I had a stunning best friend. All those formative years when your self esteem is supposed to be built first at home and then by the reactions of your peers, I learned not nice messages about myself. I always thought I was unworthy.

Now when I was young I simply did everything for the friend without thinking about it because I loved her. In my twenties I got resentful. She was always taking everything I wanted. Everything. In my head I had changed the dynamic from me giving to her taking. Why the change?

We met a guy. And once we had his attention, I stepped back to let her have him. He wasn’t having it. And flat out told me he had no interest in her but that our dynamic was such that it was obvious who he was supposed to ask out. Huh. Really? It wasn’t just that she’s beautiful and I’m not? (FYI, I didn’t actually ask him that. I just started thinking about it.)

Later in my twenties I ran into a guy we went to school with and as we were talking it got round to him dating her. And he told me he asked her out because I begged him to. It was clear to him, I was never going to date him, when I asked him to take her out as a favor to me. huh.

So now pushing 40 I realize that so much of my reality in from 8-28 was colored by these early experiences.
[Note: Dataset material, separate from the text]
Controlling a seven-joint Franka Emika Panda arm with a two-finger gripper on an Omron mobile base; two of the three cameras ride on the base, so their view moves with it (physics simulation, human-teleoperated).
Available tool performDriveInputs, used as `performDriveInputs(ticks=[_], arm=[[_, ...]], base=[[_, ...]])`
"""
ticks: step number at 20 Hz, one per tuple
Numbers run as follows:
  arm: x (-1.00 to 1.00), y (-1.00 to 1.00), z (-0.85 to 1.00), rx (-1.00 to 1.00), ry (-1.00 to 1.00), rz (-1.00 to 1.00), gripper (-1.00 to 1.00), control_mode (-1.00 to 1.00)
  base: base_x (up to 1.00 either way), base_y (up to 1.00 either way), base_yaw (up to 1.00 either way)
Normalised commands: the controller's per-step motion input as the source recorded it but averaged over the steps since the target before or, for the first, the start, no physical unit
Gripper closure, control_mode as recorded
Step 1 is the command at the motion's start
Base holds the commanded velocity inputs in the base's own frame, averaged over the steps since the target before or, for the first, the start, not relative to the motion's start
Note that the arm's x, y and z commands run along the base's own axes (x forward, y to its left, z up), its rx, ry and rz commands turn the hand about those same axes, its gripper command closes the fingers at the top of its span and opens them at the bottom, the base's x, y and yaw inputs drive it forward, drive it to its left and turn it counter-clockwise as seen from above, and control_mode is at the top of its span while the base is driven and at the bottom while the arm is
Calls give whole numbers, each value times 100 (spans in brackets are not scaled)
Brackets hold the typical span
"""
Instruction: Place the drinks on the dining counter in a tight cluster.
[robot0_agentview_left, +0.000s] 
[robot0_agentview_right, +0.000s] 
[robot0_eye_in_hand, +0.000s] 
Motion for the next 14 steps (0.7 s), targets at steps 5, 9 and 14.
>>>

And how much of these early experiences were colored by my self imposed glasses. She never openly competed with me like Darcy does with Rachel in Something Borrowed. In fact I remember her getting mad at me in Junior High because I always let her have her own way about everything and she wanted me to grow a back bone. At the time I saw it as one more way I was lacking, now I see she loved me and wanted the best for me as well.

I am neither an ugly duckling or a swan. I am who I am. Which, at almost 40, is a mildly attractive house wife and mom who published her first novel last year. Also, oddly enough, about a woman trying to figure out her own reality from what she has told herself is the truth.